Commonly reported symptoms include [1, 5, 8]

(a) substernal pain/chest tightness due to distension of mediastinal space with air [1, 8]

(b) dysphagia due to the tracking of air into the laryngeal and pharyngeal tissue spaces [1, 8, 13]

(c) dysphonia due to the tracking of air into the laryngeal and pharyngeal tissue spaces [1, 1, 8]

(d) dyspnea due to increased air in the mediastinum which can result in pleural and diaphragmatic irritation [1, 8]

3.2.2. Signs [1, 5, 8]

The signs include

(a) subcutaneous and retroperitoneal emphysema due to infiltration of air into the tissues [1, 8]

(b) obliteration of cardiac dullness or altered sounds over the heart due to distension of mediastinal space with air [1, 8]

(c) evidence of increased mediastinal pressure, cyanosis, and engorged veins: rising mediastinal pressure causing obstruction of blood flow to the heart (therefore, the peripheral veins become distended resulting in cyanosis and dyspnea) [1, 8]

(d) pneumothorax which is diagnosed clinically by shortness of breath and hypoxia and confirmed by CXR [8]

3.2.3. Differential Diagnosis

When faced with a clinical presentation of Hamman’s syndrome, the following differentials should be considered as well.

(a) Boerhaave’s syndrome—spontaneous rupture of the esophagus—is precipitated by increased pressure and presenting with chest pain, dyspnea, pneumomediastinum, and emphysema. Unlike Hamman’s syndrome, those who have Boerhaave’s syndrome are not clinically stable and require immediate intervention [9, 10].

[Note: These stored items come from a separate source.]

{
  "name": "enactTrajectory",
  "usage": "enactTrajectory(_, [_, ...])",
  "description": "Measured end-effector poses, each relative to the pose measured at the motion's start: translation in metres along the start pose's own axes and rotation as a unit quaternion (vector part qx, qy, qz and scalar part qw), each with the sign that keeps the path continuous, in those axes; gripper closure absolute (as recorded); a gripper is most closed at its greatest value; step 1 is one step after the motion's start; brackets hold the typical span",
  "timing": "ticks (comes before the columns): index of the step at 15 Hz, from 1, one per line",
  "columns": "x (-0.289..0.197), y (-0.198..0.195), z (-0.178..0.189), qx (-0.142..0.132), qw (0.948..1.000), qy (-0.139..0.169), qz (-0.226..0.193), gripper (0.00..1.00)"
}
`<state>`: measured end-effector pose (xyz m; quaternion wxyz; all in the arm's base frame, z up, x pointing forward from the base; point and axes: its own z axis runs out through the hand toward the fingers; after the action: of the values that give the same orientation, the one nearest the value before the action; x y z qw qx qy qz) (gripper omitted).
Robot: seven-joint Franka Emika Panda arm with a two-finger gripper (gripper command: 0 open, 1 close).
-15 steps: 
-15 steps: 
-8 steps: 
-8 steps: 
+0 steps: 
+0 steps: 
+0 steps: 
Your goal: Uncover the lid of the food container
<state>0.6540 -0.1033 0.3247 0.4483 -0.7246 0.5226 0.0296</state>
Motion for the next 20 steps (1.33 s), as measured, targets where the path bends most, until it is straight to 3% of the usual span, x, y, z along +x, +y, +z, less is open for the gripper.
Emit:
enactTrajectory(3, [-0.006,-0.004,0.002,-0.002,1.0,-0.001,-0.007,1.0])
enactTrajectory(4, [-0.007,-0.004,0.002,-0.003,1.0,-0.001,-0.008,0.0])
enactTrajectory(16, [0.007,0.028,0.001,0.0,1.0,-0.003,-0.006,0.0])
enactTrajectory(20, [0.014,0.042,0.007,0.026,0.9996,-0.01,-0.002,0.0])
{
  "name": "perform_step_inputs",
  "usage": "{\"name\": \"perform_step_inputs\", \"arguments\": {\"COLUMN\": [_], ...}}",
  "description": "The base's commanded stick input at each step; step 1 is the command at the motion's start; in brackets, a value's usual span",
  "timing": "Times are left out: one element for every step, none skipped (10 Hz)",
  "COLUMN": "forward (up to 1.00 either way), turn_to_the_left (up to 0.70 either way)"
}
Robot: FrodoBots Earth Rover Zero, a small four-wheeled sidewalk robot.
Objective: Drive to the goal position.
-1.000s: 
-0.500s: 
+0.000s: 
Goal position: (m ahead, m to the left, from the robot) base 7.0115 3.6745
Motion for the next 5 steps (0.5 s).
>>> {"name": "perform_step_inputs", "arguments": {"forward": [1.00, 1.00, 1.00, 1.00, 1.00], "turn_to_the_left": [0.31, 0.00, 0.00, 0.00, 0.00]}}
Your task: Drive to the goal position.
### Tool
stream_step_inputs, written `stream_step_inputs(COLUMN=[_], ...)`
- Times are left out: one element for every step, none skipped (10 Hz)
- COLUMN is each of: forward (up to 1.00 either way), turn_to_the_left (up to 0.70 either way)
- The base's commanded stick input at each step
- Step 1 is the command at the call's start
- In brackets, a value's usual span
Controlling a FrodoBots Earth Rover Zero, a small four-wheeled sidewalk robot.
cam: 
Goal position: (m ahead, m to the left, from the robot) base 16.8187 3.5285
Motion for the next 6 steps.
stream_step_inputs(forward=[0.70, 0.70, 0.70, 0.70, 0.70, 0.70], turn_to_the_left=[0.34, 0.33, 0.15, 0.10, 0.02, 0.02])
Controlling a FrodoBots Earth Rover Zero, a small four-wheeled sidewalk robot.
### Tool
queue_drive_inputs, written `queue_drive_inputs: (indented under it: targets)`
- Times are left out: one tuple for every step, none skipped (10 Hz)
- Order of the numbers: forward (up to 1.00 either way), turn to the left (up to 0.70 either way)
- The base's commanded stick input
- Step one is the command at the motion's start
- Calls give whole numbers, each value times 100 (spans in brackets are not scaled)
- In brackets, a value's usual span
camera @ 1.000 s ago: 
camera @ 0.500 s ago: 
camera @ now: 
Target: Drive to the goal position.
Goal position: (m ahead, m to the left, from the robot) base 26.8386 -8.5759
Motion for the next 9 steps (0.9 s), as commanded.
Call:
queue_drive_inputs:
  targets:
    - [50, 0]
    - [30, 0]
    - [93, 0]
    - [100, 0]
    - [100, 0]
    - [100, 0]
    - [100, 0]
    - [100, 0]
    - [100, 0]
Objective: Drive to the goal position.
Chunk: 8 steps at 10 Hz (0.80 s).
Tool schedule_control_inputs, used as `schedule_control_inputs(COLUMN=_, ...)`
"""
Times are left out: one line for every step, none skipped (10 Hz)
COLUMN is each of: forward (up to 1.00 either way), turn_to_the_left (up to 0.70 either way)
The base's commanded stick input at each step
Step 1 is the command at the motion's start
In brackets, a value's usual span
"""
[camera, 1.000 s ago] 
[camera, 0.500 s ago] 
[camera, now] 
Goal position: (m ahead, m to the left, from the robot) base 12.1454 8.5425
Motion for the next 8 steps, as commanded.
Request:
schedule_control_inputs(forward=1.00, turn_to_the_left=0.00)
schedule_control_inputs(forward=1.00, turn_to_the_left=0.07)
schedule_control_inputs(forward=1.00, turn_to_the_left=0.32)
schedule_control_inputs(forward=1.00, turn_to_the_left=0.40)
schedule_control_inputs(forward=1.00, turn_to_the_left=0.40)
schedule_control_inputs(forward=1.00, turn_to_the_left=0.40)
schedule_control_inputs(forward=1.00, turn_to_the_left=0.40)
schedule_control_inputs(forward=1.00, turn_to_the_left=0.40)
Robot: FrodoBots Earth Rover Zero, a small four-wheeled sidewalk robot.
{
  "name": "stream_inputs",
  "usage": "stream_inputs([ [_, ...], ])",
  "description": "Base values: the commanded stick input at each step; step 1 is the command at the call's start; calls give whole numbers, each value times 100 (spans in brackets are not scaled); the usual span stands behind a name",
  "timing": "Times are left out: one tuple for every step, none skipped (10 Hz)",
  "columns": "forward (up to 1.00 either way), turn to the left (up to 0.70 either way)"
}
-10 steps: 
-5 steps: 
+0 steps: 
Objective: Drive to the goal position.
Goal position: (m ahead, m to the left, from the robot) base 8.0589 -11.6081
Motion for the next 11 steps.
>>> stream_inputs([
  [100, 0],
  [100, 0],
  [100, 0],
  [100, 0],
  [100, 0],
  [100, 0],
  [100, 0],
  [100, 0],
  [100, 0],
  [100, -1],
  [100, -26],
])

(b) Pericarditis: the sounds over the heart when air infiltrates the mediastinum consist of crackles/bubbles. They are accentuated in systole and when sitting up as opposed to lying down. This can mimic the “scratching” of pericarditis especially when in conjunction with sternal pain [1, 8].

(c) Myocardial infarction: when air tracks into the mediastinum the pain is usually beneath the sternum and can radiate over the chest and shoulders occasionally down the arms similar to angina [1, 8].

(d) Pulmonary embolus: when air tracks into the mediastinum it can also cause shortness of breath and chest pain also seen in pulmonary embolus [1, 4, 8, 9].

3.3. Management

Spontaneous pneumomediastinum is commonly a benign condition that can be treated conservatively [36, 9]. Bed rest, analgesia, and observation to prevent any other secondary complication are adequate [5]. Increasing inspired oxygen via nasal prongs or face mask will resolve any remaining alveolar distension. Symptomatic care can be managed similar to that of the bends from deep sea diving.

4. Conclusion

This case report documents the occurrence of Hamman’s syndrome in an otherwise healthy 21-year-old patient. As a very rare complication of labour, we wish to add to the available literature. Commonly thought to occur as a result of alveolar barotrauma, this case highlights the interaction of Valsalva pushing and nitrous oxide use. Diagnosis is usually established via physical exam and routine CXR and/or CT. It is usually a benign condition that resolves spontaneously without significant morbidity.

Conflicts of Interest

There are no conflicts of interest to disclose.